Podia falar sobre ela durante muito tempo sem sequer referir Sartre, cada um apropria-se dos outros à sua maneira, para mim Simone de Beauvoir não precisa de ser associada a mais ninguém, ela não é “o Outro”…"

5 comentários:

Bartolomeu disse...

Justa homenagem, cara Suzana.
Raras foram as mulheres que olharam de uma forma tão lucida o feminismo e a forma de ser feminista sem necessáriamente fomentar os inevitáveis choques culturais e sociais.
Tudo o que resulta da acção de uma personalidade como a de Simone de Beauvoir representa avanço, não só para as mulheres como também para os homens.
Apesar de alguns a considerarem libertina, a filósofa foi sem dúvida alguem que encarou e denunciou as hipocrisias de uma sociedade corrupta, experimentando o sabor da liberdade que me parece sempre pautou a sua existência.

Pinho Cardão disse...

Cara Suzana:
Não há bela sem senão...no caso o abominável Sartre!...

Anónimo disse...

Oportunissimo apontamento, Suzana.

Margarida Corrêa de Aguiar disse...

Bonita e justa homenagem, Suzana.
Simone de Beauvoir foi realmente uma mulher muito bonita na corajosa luta pela dignificação da mulher.
Da leitura que fiz de alguns dos seus pensamentos deixo estes que são bem verdadeiros:

- "Não se nasce mulher: torna-se".

- "É pelo trabalho que a mulher vem diminuindo a distância que a separava do homem, somente o trabalho poderá garantir-lhe uma independência concreta".

Suzana Toscano disse...

Caro Bartolomeu, concordo inteiramente que "Tudo o que resulta da acção de uma personalidade como a de Simone de Beauvoir representa avanço, não só para as mulheres como também para os homens", é exactamente com essa perspectiva que se consegue progredir socialmente, quando todos beneficiam.
Pois, Pinho cardão, também nunca simpatizei com o Sartre, como filósofo e como personalidade, de facto ele ofuscou-a, ou julgou que sim.

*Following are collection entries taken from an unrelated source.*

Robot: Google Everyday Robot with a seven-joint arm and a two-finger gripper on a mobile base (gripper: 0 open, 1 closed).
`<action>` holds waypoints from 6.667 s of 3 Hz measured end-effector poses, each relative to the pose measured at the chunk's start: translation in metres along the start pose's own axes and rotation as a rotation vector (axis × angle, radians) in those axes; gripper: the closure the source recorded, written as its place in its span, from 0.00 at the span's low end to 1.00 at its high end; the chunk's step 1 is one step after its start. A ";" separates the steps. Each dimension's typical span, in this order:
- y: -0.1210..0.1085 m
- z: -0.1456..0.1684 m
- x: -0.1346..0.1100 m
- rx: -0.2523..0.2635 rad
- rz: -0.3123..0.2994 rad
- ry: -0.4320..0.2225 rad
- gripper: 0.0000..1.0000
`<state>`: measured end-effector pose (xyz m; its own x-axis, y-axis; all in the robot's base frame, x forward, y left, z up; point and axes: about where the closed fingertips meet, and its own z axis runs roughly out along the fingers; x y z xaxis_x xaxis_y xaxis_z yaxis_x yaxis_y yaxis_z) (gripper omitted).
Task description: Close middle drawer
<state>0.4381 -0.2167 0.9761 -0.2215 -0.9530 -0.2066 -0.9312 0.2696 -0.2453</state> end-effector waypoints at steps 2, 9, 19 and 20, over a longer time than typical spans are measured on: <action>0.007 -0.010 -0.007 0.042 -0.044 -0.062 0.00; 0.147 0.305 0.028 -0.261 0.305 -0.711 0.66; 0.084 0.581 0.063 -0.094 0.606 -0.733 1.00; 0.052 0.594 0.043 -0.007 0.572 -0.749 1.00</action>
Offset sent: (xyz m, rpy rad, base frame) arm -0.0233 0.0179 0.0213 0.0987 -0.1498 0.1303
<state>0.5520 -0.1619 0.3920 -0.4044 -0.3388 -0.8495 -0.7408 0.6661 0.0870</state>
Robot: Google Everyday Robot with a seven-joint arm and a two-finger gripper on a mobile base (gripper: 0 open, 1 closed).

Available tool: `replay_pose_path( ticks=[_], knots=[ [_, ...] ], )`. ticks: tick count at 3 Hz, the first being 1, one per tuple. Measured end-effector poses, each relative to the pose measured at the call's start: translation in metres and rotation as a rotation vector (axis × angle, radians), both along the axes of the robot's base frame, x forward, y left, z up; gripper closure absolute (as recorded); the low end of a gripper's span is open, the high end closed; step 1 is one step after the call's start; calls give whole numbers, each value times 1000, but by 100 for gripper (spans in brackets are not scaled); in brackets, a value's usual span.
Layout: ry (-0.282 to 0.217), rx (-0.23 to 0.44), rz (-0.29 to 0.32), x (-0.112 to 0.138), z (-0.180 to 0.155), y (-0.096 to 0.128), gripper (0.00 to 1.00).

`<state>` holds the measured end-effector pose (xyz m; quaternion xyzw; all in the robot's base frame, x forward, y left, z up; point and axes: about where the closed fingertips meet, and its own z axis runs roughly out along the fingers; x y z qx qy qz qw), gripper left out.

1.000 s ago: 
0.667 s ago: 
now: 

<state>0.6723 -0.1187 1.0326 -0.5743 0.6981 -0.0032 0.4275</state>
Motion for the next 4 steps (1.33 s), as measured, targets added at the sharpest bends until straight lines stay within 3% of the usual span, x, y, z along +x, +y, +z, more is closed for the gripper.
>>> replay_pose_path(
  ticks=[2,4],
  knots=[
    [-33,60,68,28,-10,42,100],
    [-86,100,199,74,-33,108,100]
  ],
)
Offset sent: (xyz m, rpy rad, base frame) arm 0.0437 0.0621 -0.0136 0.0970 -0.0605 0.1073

Mas o último livro dela, "A Cerimónia do Adeus", também é muito cruel, uma espécie de ajuste de contas que me deixou perplexa. Enfim, a relação entre duas pessoas de personalidade muito forte era muito complicada.
Margarida, ontem andei a escolher uma citação que me agradasse e fiquei a reler os livros dela que ainda tenho até às 3 da manhã! Mas essas são ilustrativas.